Reaction of hMYH and E. coli MutY (EcMY) with different mispair-containing 96-mer templates. Reactions were carried out for 3 h at 37°C; 3 μl of the protein preparation described in the legend to Fig. 1 and 6 ng of E. coli MutY protein were used for all templates. E. coli MutY was purified as described previously (6). The asterisks each indicate an A from a radiolabelled strand. s, substrate; p, product.

FIG. 3

Concentration dependence and time course for the enzymatic reaction of hMYH with A · 8-oxodG placed in a 23-mer (A) and A · G placed in a 45-mer (B). Reaction conditions were as described previously (13). The sequence of the A-containing 23-mer was 5′AGAGGAAAGGAGAGAAGGGAGAG3′. The sequence of the 45-mer for the A-containing strand was 5′TTAGAGCTTGACGGGGAAAGCCAAATTCGGCGAACGTGGCGAGAA3′ (bold A marks the position of the mispaired A for both templates). In the variable-concentration experiment, reaction with A · 8-oxodG was carried out for 10 min, whereas reaction with A · G was carried out for 60 min. In the time course experiment for the A · 8-oxodG substrate, 0.3 μl of the enzyme solution was used, and for the A · G substrate, 1 μl of the enzyme was used.

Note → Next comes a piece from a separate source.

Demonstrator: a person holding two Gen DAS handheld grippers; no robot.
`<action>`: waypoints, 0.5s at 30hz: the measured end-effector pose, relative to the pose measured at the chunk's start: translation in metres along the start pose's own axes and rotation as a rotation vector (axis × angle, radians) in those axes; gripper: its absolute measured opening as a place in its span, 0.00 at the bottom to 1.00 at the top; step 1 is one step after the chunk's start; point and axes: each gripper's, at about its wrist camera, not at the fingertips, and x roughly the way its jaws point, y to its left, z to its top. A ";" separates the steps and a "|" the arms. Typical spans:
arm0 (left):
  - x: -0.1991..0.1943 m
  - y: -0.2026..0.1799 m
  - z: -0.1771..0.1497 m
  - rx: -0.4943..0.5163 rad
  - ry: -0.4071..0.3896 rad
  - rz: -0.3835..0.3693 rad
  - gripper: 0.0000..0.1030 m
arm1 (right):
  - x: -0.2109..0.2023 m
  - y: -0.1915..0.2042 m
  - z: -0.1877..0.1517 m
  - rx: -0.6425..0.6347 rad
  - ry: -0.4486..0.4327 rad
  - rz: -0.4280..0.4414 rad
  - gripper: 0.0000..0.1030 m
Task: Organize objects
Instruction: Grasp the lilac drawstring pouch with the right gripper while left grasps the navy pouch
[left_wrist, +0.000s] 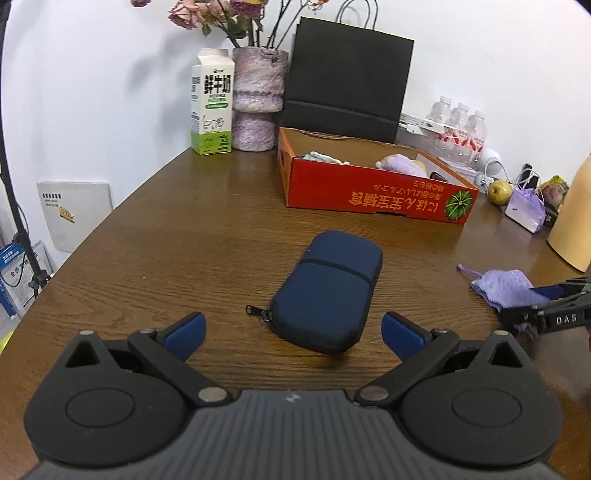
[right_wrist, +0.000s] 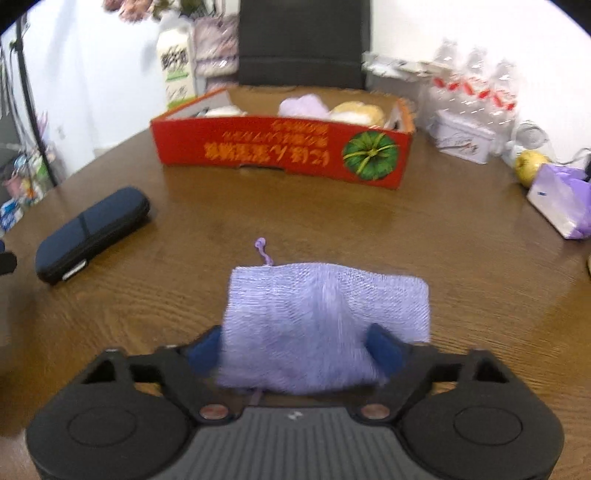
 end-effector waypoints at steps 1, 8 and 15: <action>0.001 -0.001 0.000 0.005 0.001 -0.004 1.00 | -0.002 -0.003 -0.001 0.005 -0.014 -0.006 0.60; 0.037 -0.020 0.021 0.115 0.079 -0.026 1.00 | -0.004 -0.007 -0.012 0.035 -0.118 -0.060 0.21; 0.094 -0.039 0.038 0.210 0.222 0.027 1.00 | -0.003 0.000 -0.018 0.011 -0.169 -0.082 0.19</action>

The A-containing oligonucleotide was radiolabelled. S and P, substrate and product, respectively.

FIG. 4

Products generated by hMYH under different conditions of heating. Reactions were stopped by freezing in a dry ice bath (lanes A), loading buffer was added and reaction mixtures were heated for 5 min at 95°C (lanes B), and panels an equal volume of 20% piperidine was added and the reaction mixture was heated for 30 min at 95°C, dried under vacuum, and dissolved in formamide loading buffer (lanes C). Products were resolved on a 15% polyacrylamide–8 M urea gel under conditions described previously (25). Numbers 1 and 2 indicate the enzyme from two different preparations of hMYH. s, migration of substrate; pβ, product of β-elimination; pδ, product of δ-elimination. Samples without enzyme were used for the control. Reactions were carried out with an A · 8-oxodG mispair placed in a 23-mer, with the A-containing strand radiolabelled, for 10 min at 37°C. The sequence of the 23-mer is in the legend to Fig. 3.